What this task involves - Check every line in the listing below for "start". Copy the ones where it occurs.

○ ○ ○ ○ ○

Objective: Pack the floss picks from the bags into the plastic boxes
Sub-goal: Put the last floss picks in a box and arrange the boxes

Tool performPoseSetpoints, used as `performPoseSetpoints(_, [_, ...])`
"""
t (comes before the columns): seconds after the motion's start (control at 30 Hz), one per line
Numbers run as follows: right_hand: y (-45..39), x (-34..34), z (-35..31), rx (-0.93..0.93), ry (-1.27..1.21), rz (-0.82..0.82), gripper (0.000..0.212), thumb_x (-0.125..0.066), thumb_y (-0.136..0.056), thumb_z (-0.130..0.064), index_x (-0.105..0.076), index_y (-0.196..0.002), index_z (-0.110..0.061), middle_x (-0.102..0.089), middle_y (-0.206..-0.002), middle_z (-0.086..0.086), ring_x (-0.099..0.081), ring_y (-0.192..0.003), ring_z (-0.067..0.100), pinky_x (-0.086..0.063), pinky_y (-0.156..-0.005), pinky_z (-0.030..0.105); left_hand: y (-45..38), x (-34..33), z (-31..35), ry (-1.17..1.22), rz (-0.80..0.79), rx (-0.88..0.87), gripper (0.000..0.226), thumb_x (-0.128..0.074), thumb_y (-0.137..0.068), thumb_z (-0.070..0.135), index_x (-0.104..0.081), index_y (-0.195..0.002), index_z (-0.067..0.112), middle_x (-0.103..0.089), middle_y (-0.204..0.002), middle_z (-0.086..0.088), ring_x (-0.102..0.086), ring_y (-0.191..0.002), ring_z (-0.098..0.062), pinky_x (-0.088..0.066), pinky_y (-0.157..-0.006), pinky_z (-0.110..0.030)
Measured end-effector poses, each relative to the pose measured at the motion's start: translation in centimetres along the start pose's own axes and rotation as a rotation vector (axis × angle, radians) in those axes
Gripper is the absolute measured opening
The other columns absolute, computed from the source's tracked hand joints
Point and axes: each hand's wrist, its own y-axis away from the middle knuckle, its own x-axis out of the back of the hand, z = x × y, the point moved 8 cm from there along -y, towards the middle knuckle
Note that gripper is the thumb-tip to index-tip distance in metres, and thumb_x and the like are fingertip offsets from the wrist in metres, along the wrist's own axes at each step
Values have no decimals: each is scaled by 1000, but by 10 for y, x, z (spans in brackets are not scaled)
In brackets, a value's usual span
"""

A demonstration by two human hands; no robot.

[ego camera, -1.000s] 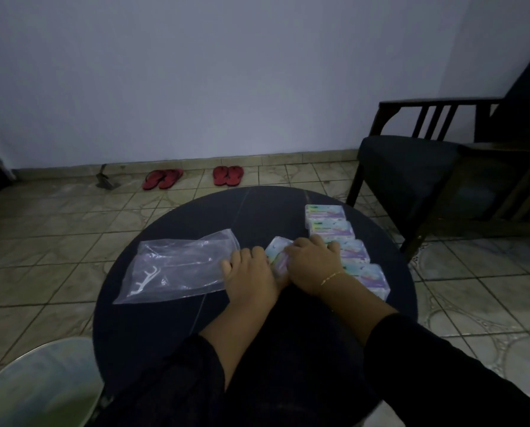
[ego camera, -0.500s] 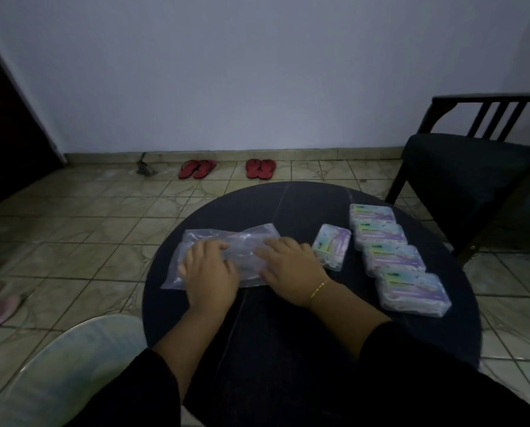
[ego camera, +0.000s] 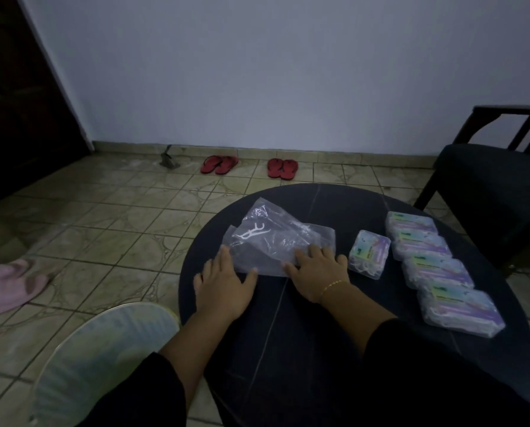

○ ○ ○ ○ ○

Output below -
t (comes before the columns): seconds after the motion's start (control at 30 Hz), one per line
Measured end-effector poses, each relative to the pose measured at the motion's start: translation in centimetres along the start pose's own axes and rotation as a rotation vector (axis × angle, radians) in those axes

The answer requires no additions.